Jiu-jitsu exposes how badly most of us manage stress.
Reflections from my conversation with Dr. Diana Wang & Dr. Kris Martin of Open Mat Physio

Reflections from my conversation with Dr. Diana Wang & Dr. Kris Martin of Open Mat Physio.
The familiar pattern
There is a recognizable cycle in grappling: something starts hurting -- a shoulder, elbow, knee, or lower back. Practitioners train through it because it is not catastrophic. They ice it, stretch it, maybe foam roll it. It settles just enough to convince them it is handled. Then they train hard again, it flares, and the cycle repeats.
Diana and Kris from Open Mat Physio illuminate this pattern not as a mystery, but as predictable and avoidable. They consistently point to a simpler explanation: many grapplers are not dealing with hidden, complex problems. Instead, they are overloaded, under-recovered, and seeking solutions in the wrong direction.
The culture of toughness
The jiu-jitsu culture rewards tolerance for discomfort. Practitioners take pride in being tough, showing up or competing despite injury. They train to avoid losing momentum, rounds, status, or the feeling of progress.
But toughness and judgment are not the same quality. The person who always pushes through is not necessarily the most disciplined -- sometimes they are simply the least honest about what their body can currently handle.
Physical therapy on a spectrum
One clear concept from their conversation: physical therapy belongs on a spectrum between pain management and sports performance, not confined to a narrow medical box. This reframing is useful for grapplers pursuing a sport that puts their joints, posture, nervous system, and recovery habits under pressure.
Treatment often gets imagined as passive and temporary -- you get hurt, gain some relief, regain range of motion, return to normal. But if your normal created the problem, you have only interrupted it, not solved it.
The overload problem
Dr.
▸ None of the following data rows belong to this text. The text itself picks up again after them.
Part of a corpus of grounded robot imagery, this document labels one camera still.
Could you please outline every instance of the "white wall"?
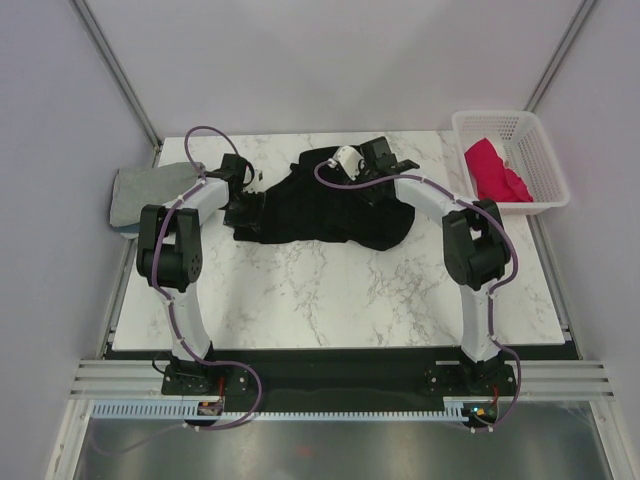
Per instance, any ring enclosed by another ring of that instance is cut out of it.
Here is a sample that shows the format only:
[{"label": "white wall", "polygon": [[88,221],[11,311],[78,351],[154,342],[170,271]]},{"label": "white wall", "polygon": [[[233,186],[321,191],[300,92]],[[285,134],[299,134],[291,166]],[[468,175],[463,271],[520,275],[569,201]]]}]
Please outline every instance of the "white wall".
[{"label": "white wall", "polygon": [[38,479],[123,241],[116,168],[151,149],[65,0],[0,3],[0,478]]},{"label": "white wall", "polygon": [[573,195],[544,215],[583,353],[640,452],[640,3],[602,2],[539,115]]},{"label": "white wall", "polygon": [[450,128],[522,108],[579,0],[89,0],[161,136]]}]

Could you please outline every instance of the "crumpled black garment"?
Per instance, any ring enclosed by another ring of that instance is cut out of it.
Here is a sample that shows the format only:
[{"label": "crumpled black garment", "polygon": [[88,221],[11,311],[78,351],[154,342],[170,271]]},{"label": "crumpled black garment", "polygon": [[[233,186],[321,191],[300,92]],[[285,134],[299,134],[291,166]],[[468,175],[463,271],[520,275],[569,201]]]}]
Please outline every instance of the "crumpled black garment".
[{"label": "crumpled black garment", "polygon": [[[325,187],[315,179],[313,169],[331,158],[338,148],[319,148],[300,154],[299,162],[290,166],[291,174],[265,192],[259,231],[236,227],[233,238],[262,244],[353,240],[379,251],[402,242],[415,218],[412,206],[396,198],[372,206],[357,192]],[[320,173],[330,182],[343,180],[342,175],[331,168],[323,168]]]}]

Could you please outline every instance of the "white marble tabletop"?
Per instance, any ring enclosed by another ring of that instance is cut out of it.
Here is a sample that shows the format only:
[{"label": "white marble tabletop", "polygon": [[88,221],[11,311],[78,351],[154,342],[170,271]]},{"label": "white marble tabletop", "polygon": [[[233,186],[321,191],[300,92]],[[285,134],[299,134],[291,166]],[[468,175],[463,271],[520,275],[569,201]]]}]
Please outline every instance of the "white marble tabletop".
[{"label": "white marble tabletop", "polygon": [[[450,132],[322,133],[232,137],[261,169],[265,188],[282,180],[308,149],[359,144],[385,135],[399,160],[414,160],[434,180],[458,190]],[[166,140],[160,165],[186,161],[182,138]],[[219,137],[193,138],[196,161],[219,166],[229,151]],[[444,267],[442,231],[416,213],[414,225],[386,252],[354,242],[236,242],[216,213],[202,228],[198,296],[215,348],[349,348],[459,344],[458,286]],[[521,259],[518,278],[497,300],[503,343],[560,344],[562,331],[525,217],[504,217]],[[117,326],[114,350],[163,350],[171,336],[162,304],[135,268]]]}]

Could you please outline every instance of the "plastic basket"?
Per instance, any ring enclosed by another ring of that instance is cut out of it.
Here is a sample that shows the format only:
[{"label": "plastic basket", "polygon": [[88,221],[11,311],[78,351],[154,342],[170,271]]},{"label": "plastic basket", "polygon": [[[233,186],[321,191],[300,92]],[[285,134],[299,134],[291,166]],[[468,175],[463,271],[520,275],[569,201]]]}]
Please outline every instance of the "plastic basket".
[{"label": "plastic basket", "polygon": [[487,138],[505,164],[527,184],[533,202],[500,203],[503,214],[536,215],[569,203],[569,189],[558,159],[538,117],[517,110],[473,110],[452,117],[458,160],[467,191],[477,198],[475,180],[469,174],[464,153]]}]

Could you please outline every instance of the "red cloth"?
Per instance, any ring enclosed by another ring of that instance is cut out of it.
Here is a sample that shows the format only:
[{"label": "red cloth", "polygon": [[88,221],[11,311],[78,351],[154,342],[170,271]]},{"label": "red cloth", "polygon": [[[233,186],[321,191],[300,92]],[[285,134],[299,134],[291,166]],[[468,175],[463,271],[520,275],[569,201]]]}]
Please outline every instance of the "red cloth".
[{"label": "red cloth", "polygon": [[483,138],[464,154],[478,187],[478,198],[495,202],[533,202],[527,186],[510,168],[505,168],[491,142]]}]
Diana Wang describes a scenario: a client with significant shoulder pain (7/10 regularly) still training six days a week who could not clearly distinguish between controlled drilling and chaotic, ego-driven rounds. That profile is not rare. In grappling, people often count attendance without counting cost. Two sessions get called training, but one might be intentional while the other is chaos. Treating these as equivalent is a fast path to chronic irritation and stalled progress.
Beyond passive tools
Diana and Kris remain skeptical of easy fixes. Massage, foam rolling, red light therapy, ice baths, and CBD have a place, but they are not central when someone consistently overloads themselves. The point is direct: passive tools cannot erase the consequences of a body that is always overworked.
Sleep matters enormously. Rather than simply telling people to sleep more, their approach is adjustment -- meeting people where they are, making changes small enough to stick, and moving gradually.
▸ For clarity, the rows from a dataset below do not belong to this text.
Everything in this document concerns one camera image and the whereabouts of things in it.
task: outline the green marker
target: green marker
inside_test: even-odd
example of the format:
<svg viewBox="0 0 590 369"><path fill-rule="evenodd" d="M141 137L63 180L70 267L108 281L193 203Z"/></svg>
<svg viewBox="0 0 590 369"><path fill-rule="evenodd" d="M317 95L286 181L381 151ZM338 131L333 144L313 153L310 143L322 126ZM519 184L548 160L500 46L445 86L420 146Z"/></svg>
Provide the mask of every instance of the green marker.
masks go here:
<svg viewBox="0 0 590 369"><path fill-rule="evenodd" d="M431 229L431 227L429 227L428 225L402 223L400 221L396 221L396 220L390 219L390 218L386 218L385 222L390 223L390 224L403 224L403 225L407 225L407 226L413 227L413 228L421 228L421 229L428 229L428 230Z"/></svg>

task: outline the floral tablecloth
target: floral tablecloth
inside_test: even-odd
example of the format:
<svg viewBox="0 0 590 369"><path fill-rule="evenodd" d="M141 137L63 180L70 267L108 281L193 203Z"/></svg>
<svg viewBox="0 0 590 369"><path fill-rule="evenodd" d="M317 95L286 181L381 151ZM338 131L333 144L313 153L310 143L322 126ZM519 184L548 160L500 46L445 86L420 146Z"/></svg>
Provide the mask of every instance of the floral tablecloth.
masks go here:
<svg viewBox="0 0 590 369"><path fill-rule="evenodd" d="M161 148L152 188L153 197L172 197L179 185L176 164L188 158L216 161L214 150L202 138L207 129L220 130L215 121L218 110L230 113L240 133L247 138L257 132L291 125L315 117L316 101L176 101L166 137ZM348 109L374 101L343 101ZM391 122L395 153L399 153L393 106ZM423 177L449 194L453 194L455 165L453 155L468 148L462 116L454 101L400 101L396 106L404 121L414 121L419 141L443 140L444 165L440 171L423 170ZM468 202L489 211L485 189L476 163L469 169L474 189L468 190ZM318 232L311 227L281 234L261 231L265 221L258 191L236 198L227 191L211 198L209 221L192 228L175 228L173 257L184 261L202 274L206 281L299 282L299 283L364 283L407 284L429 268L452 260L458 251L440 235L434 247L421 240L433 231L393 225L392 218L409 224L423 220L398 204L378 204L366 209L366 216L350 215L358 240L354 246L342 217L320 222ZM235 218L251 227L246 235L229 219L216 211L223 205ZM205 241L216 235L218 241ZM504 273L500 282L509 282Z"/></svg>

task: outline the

Physical durability requires real work
Durability is physical. If the posterior chain is weak, if someone is chronically folded forward, if the body struggles absorbing force outside preferred positions, it will eventually show. Their prescription is not glamorous: two short resistance sessions per week. Yet this does more for long-term resilience than endless searching for recovery gadgets.
Understanding as empathy
Many injured practitioners feel but rarely articulate well the pain of being misunderstood by providers unfamiliar with the sport. This is not merely about clinical knowledge -- it is about language and empathy. A generalist clinician may understand pain abstractly while missing what loss means to a committed grappler for whom not training disrupts routine, identity, stress management, social life, and personal pursuit.
Total system load
Jiu-jitsu problems can sometimes be overarching stress problems masquerading as sports injuries. Hard training is stress. Work is stress. Poor sleep is stress. Pain is stress. Anxiety around returning to full rounds is stress. When this accumulates without recovery space, the issue is not just tissue health -- it is total system load.
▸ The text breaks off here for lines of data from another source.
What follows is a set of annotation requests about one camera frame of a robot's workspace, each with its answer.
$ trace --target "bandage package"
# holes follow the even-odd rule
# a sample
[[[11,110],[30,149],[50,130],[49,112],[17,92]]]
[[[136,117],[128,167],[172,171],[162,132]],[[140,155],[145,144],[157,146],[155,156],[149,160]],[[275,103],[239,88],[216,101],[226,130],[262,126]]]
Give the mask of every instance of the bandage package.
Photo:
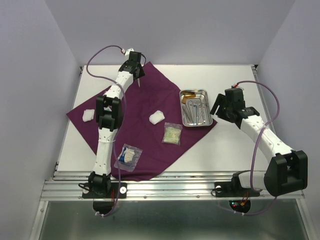
[[[124,144],[118,160],[114,163],[114,167],[119,167],[121,170],[133,172],[136,168],[141,153],[141,149]]]
[[[162,143],[180,145],[182,125],[166,122],[164,123],[164,136]]]

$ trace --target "white cotton pad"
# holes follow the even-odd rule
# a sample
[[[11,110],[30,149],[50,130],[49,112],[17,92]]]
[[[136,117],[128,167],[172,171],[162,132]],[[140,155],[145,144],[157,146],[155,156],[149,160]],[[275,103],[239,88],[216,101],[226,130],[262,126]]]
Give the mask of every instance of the white cotton pad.
[[[161,122],[163,119],[165,119],[165,115],[162,111],[156,111],[154,114],[152,114],[150,117],[149,117],[149,121],[155,125],[159,122]]]
[[[88,122],[88,121],[91,121],[92,119],[94,119],[94,116],[95,116],[94,109],[86,109],[83,111],[82,120],[84,122]]]

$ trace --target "white table surface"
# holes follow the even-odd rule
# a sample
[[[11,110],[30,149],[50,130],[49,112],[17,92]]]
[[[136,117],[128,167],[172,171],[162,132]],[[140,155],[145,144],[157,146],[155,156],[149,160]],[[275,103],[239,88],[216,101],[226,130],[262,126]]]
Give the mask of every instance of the white table surface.
[[[116,79],[119,65],[90,66],[95,75]],[[250,65],[155,65],[180,89],[205,89],[210,108],[219,93],[238,81],[254,81]],[[84,67],[73,107],[107,88],[110,82],[88,75]],[[254,107],[263,120],[267,117],[256,84],[241,84],[247,107]],[[213,117],[218,124],[165,172],[215,172],[243,171],[250,169],[254,143],[235,124]],[[62,150],[58,160],[59,172],[90,172],[96,155],[87,145],[72,122],[69,121]],[[265,171],[268,161],[258,150],[255,170]]]

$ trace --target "purple cloth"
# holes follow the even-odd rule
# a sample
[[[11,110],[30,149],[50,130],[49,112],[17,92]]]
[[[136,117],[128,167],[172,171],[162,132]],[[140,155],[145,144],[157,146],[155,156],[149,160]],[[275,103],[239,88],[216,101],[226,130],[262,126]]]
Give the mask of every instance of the purple cloth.
[[[145,76],[140,79],[141,87],[135,82],[125,93],[127,112],[116,137],[115,151],[119,155],[124,144],[142,150],[141,157],[133,172],[121,171],[121,179],[128,181],[149,180],[166,170],[196,142],[202,139],[215,125],[207,127],[183,127],[180,146],[162,143],[165,123],[181,124],[180,89],[167,79],[152,63],[144,67]],[[67,116],[96,154],[98,148],[98,125],[96,116],[92,121],[83,122],[84,110],[96,108],[96,97],[85,101]],[[163,112],[165,120],[153,125],[149,116],[157,110]],[[114,167],[115,158],[111,159],[111,174],[117,178],[118,169]]]

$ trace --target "metal frame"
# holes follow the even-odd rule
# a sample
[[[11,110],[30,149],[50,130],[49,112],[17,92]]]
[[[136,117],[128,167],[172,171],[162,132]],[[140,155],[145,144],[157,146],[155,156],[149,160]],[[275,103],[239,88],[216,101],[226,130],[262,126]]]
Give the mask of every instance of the metal frame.
[[[30,240],[38,240],[41,234],[41,229],[44,224],[48,201],[40,201],[38,210],[36,211],[33,227],[30,234]]]
[[[256,68],[251,66],[254,79],[258,82]],[[265,97],[261,86],[257,86],[261,97],[262,105],[266,116],[271,119],[269,109],[266,105]],[[270,124],[271,130],[275,133],[273,123]],[[92,199],[83,199],[82,190],[78,183],[85,183],[88,180],[90,172],[68,172],[57,171],[59,161],[56,164],[56,171],[51,180],[43,185],[40,203],[34,220],[30,240],[39,239],[41,229],[44,223],[46,210],[49,201],[92,201]],[[164,172],[149,181],[126,181],[127,198],[120,201],[217,201],[217,198],[211,195],[216,181],[228,181],[234,172]],[[267,191],[262,191],[260,200],[273,199]],[[278,197],[279,199],[296,199],[307,237],[311,240],[317,240],[317,232],[313,225],[303,191],[292,192]],[[236,200],[235,198],[223,198],[224,200]]]
[[[74,95],[74,98],[73,98],[73,101],[72,101],[72,105],[70,106],[70,110],[73,109],[74,105],[75,105],[75,102],[76,102],[76,98],[77,98],[77,94],[78,94],[78,90],[79,90],[79,86],[80,86],[80,81],[81,81],[81,77],[82,77],[82,73],[84,71],[84,66],[83,67],[80,67],[81,71],[80,71],[80,75],[79,75],[79,81],[78,81],[78,84],[76,86],[76,91],[75,91],[75,95]],[[60,157],[61,157],[61,154],[62,154],[62,149],[63,149],[63,146],[64,146],[64,143],[65,143],[65,140],[66,140],[66,136],[67,136],[67,131],[68,131],[68,127],[69,127],[69,124],[70,124],[70,119],[68,118],[68,123],[65,127],[65,130],[64,130],[64,135],[63,135],[63,140],[62,140],[62,144],[61,144],[61,147],[60,147],[60,152],[59,152],[59,156],[58,156],[58,159],[56,161],[56,164],[55,164],[55,169],[54,171],[57,171],[58,170],[58,165],[59,165],[59,160],[60,160]]]
[[[189,201],[189,200],[221,200],[212,196],[214,182],[229,181],[234,172],[166,172],[148,181],[125,181],[127,183],[127,196],[120,201]],[[54,181],[46,181],[40,197],[41,201],[92,201],[83,199],[79,183],[87,182],[88,178],[74,175],[73,172],[59,172]],[[268,191],[262,191],[259,199],[273,199]],[[279,197],[280,199],[302,199],[302,191],[292,192]],[[224,198],[236,200],[237,197]]]
Open Mat Physio's philosophy is not to fix people, but to guide them through injury and provide tools for self-management.
The practical path forward
When practitioners honestly assess their training intensity, evaluate their rest quality, add basic strength work, warm up with intention, and stop treating returns from pain as green lights to sprint back to full intensity, they can find longevity and proactively mitigate injury risk while speeding recovery.